Jak twierdzi Biedronka testy VR to wygodne narzędzie, uczące w realistyczny sposób umiejętności, które są trudne lub kosztowne w nauce tradycyjnej. – Wdrażamy rozwiązanie przy jednym z najbardziej wymagających procesów w sklepie – wypieku pieczywa. Zaletą gogli VR jest to, że umożliwiają wielokrotne ćwiczenia, ale i popełnianie błędów w bezpiecznym środowisku. Są też atrakcyjnym elementem wdrażania do pracy nowych osób – zaznacza cytowana w informacji prasowej Katarzyna Kozyra, starszy menedżer ds. szkoleń w sieci Biedronka.
Ostatnim etapem szkolenia jest sprawdzenie się pod okiem opiekuna na sali sprzedaży w Biedronce – Dla mnie gogle VR to była prawdziwa nowość, ale po pierwszej chwili niepewności i przyzwyczajania się do operowania joystickami dość szybko weszłam w wirtualny świat sklepu. Faktycznie jest to dobre narzędzie, żeby krok po kroku nauczyć się, jak bezpiecznie wypiekać pieczywo – tłumaczy Aleksandra Kamińska, zastępca kierownika sklepu ds. wdrożeń w Warszawie, która jako jedna z pierwszych testowała program. Na razie sieć nie chciała komentować, czy rozszerzona rzeczywistość będzie wykorzystywana w innych procesach szkoleniowych i zakupowych.
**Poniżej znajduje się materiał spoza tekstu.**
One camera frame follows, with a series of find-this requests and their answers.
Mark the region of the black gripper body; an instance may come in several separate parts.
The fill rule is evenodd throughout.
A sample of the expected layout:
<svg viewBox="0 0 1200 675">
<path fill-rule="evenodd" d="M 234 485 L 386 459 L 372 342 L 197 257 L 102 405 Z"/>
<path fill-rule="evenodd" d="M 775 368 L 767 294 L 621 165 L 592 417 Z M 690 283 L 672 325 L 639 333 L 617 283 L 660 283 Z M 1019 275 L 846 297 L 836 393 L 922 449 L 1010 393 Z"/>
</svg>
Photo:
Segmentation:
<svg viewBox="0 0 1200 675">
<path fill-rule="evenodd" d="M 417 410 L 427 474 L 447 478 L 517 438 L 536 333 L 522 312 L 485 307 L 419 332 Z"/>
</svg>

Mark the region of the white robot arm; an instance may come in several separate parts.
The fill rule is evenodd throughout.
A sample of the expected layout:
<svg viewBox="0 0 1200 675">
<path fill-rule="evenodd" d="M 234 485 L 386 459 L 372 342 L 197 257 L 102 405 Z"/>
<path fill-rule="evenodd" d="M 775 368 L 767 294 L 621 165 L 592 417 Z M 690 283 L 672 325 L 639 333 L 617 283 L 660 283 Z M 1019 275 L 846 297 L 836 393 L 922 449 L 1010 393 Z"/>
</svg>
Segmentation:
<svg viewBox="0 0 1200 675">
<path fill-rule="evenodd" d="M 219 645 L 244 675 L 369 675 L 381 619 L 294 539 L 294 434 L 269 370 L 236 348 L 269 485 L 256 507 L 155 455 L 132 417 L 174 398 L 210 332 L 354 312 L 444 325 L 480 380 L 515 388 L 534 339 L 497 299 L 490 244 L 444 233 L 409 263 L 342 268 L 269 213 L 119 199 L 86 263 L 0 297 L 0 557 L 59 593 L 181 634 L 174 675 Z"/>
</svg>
Wykorzystanie gogli VR w szkoleniu pracowników to częste rozwiązanie. Dwa lata temu z powodzeniem gogle testował Bank BZ WBK, dziś Santander Bank Polska. Pracownicy, dzięki rozszerzonej rzeczywistości mogli szkolić się z kontaktu z klientami, będąc w oddziale, w którym rzeczywiście zostaną zatrudnieni.